3.11 De stukken betreffende het op de VW Golf gelegde beslag ex art. 94a Sv zijn pas in cassatie - en dus te laat voor een inhoudelijke beoordeling daarvan - overgelegd. Niettemin kan reeds uit het feit dat ook de wél aan de Rechtbank ter beschikking gestelde stukken er op wijzen dat het om een conservatoir beslag gaat worden afgeleid dat de Rechtbank, door te oordelen als hiervoor onder 3.3 weergegeven, de grondslag van het beslag heeft miskend en bij de beoordeling van het klaagschrift de verkeerde maatstaf heeft toegepast. Ook deze klacht is dus terecht voorgesteld.

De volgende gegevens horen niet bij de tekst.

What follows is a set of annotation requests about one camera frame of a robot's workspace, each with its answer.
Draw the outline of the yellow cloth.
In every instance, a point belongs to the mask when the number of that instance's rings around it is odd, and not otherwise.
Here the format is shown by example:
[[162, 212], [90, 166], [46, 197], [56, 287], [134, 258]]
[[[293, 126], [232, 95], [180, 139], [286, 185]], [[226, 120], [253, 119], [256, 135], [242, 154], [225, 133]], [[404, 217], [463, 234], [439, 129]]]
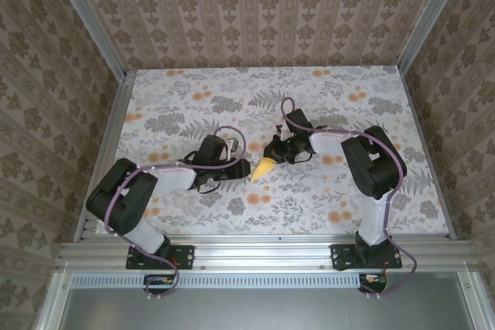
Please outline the yellow cloth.
[[276, 164], [277, 162], [273, 158], [263, 157], [256, 169], [252, 172], [250, 182], [260, 179], [260, 177], [270, 172]]

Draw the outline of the floral patterned tablecloth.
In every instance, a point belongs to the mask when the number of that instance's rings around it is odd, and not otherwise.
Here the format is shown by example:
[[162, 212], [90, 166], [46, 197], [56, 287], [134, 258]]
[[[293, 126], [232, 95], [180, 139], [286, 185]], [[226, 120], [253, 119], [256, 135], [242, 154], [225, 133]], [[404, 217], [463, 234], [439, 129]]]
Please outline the floral patterned tablecloth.
[[[256, 165], [282, 113], [300, 107], [315, 126], [378, 125], [408, 173], [393, 197], [393, 234], [449, 233], [449, 218], [396, 66], [139, 70], [117, 158], [173, 162], [217, 132], [245, 136]], [[200, 191], [155, 191], [145, 218], [167, 234], [336, 234], [360, 226], [362, 195], [339, 151], [275, 166], [259, 180], [211, 182]]]

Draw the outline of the black connector module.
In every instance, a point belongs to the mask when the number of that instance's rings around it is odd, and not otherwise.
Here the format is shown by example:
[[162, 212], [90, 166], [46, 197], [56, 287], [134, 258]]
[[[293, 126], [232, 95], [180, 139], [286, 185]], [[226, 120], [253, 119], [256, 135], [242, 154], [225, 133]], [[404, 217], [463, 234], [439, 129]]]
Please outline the black connector module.
[[380, 294], [387, 284], [385, 274], [360, 274], [358, 290], [365, 294]]
[[151, 296], [162, 297], [176, 285], [175, 274], [150, 274], [143, 278], [143, 290]]

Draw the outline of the grey metal panel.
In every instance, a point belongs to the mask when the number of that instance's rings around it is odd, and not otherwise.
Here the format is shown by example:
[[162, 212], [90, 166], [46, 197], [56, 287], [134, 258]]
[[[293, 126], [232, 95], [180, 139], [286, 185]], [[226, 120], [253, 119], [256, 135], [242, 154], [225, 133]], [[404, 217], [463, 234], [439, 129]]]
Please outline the grey metal panel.
[[420, 273], [396, 292], [355, 288], [77, 289], [55, 274], [36, 330], [495, 330], [480, 275]]

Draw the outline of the aluminium frame crossbar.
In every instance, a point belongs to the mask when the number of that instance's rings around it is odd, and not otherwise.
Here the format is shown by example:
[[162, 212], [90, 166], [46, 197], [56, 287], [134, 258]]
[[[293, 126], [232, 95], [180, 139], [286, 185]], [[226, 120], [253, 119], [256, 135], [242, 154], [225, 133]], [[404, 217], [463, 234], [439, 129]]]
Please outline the aluminium frame crossbar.
[[[193, 269], [206, 272], [330, 272], [330, 247], [353, 243], [352, 235], [171, 236], [176, 245], [193, 245]], [[418, 263], [420, 272], [474, 270], [476, 258], [466, 240], [444, 235], [396, 235], [405, 249], [402, 270]], [[62, 245], [56, 269], [67, 272], [125, 272], [128, 244], [116, 236], [92, 235]]]

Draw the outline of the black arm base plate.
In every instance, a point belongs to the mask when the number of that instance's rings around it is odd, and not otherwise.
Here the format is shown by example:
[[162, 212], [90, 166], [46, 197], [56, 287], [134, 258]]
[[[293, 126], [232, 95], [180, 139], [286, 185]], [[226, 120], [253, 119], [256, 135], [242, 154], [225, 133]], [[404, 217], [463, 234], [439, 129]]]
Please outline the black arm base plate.
[[402, 268], [399, 250], [384, 241], [380, 245], [334, 244], [330, 247], [335, 270]]
[[[195, 247], [192, 245], [168, 245], [160, 247], [155, 255], [167, 259], [178, 270], [192, 270], [195, 257]], [[162, 261], [152, 259], [137, 251], [134, 247], [128, 249], [125, 267], [129, 270], [165, 270], [169, 266]]]

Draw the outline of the aluminium table side rail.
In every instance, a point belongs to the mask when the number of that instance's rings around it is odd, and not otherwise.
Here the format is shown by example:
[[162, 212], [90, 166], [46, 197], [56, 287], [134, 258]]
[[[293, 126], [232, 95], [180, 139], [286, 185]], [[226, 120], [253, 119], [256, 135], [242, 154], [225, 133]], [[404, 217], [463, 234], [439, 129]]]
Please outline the aluminium table side rail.
[[131, 99], [136, 73], [136, 70], [127, 71], [125, 78], [118, 84], [92, 176], [90, 178], [87, 193], [82, 204], [82, 210], [80, 212], [77, 228], [73, 237], [74, 243], [79, 243], [82, 240], [84, 226], [88, 217], [86, 201], [98, 185], [99, 181], [102, 180], [108, 169], [114, 164], [115, 154]]

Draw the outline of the aluminium frame post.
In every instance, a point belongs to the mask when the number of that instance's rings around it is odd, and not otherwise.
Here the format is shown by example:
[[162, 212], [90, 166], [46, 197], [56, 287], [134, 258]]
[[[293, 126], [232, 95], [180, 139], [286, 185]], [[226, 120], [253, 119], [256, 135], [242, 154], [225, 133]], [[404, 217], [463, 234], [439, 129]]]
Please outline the aluminium frame post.
[[413, 28], [405, 47], [398, 58], [398, 70], [404, 76], [414, 62], [415, 57], [425, 43], [428, 34], [446, 6], [448, 0], [428, 0]]
[[111, 35], [99, 19], [95, 6], [90, 0], [70, 0], [70, 2], [100, 50], [116, 81], [118, 84], [122, 84], [127, 73], [125, 62], [119, 56]]

3.12 Ik wil niet speculeren over wat de uitkomst van deze procedure zou zijn geweest indien de Rechtbank de zaak wél ambtshalve had aangehouden teneinde de Officier van Justitie het dossier met de nodige stukken te doen laten aanvullen, maar acht de kans groot dat er in ieder geval duidelijkheid zou zijn gekomen voor wat betreft de grondslag van het beslag. Voorts was de Rechtbank dan naar alle waarschijnlijkheid óók in staat geweest om de rechtmatigheid van het beslag te toetsen. Gelet op het feit dat de Rechtbank in deze de onjuiste maatstaf heeft toegepast en een zonder nadere motivering onbegrijpelijk oordeel heeft gegeven omtrent de rechtmatigheid van het beslag ben ik van mening dat de zaak zal moeten worden teruggewezen naar de Rechtbank, opdat zij - na completering van het dossier - door de raadkamer opnieuw inhoudelijk kan worden behandeld.(7) Dit betekent dat de laatste in het middel vervatte klacht, inhoudende dat het oordeel van de Rechtbank ook onbegrijpelijk is voorzover zij heeft geoordeeld dat het Openbaar Ministerie onvoldoende heeft aangetoond dat de onder [de verdachte/beslagene] in beslag genomen auto geheel of grotendeels door middel van (een) strafba(a)r(e) feit(en) is verkregen, in cassatie geen bespreking meer behoeft.

3.13 Het middel slaagt derhalve.

4. Deze conclusie strekt tot vernietiging van de bestreden beschikking en tot terugwijzing van de zaak naar de Rechtbank te Haarlem, vestiging Schiphol, die op het klaagschrift opnieuw zal dienen te beslissen en recht te doen.

De Procureur-Generaal

bij de Hoge Raad der Nederlanden

1 Dit kan bijvoorbeeld het geval zijn indien bij beoordeling van de inbeslagname zou blijken dat door de rechter-commissaris geen (schriftelijke) machtiging als bedoeld in art. 103 Sv respectievelijk art. 126 Sv is afgegeven. Vgl. HR NJ 2002, 326.

2 Zie voorts HR NJ 1999, 153. In die zaak is het beklag ex art. 552a Sv pas gegrond verklaard nadat de Officier van Justitie door de raadkamer (meermalen) in de gelegenheid was gesteld om de processtukken aan te vullen maar deze telkens in gebreke bleef de gevraagde stukken aan het dossier toe te voegen. Uitdrukkelijk wees de Hoge Raad er in die zaak op dat de Rechtbank in die zaak niet had geoordeeld dat het beslag onrechtmatig was gelegd.

3 HR NJ 1994, 476 en HR NJ 1997, 389

4 Vgl. HR NJ 1998, 575.

5 HR 20 november 2001, LJN AD4585.

6 Een in eerste instantie op grond van art. 94 Sv gelegd beslag kan door een door de rechter-commissaris op vordering van de Officier van Justitie afgeven machtiging als bedoeld in art. 103 lid 1 Sv worden omgezet in een beslag ex art. 94a Sv. Vgl. HR NJ 1998, 228.

7 Overigens kan nog worden opgemerkt dat indien het de Rechtbank in deze te doen was om een snelle afdoening van de procedure, een aanhouding ter aanvulling van het dossier beduidend minder tijd had gekost dan de zaak nu naar mijn mening in beslag zal nemen.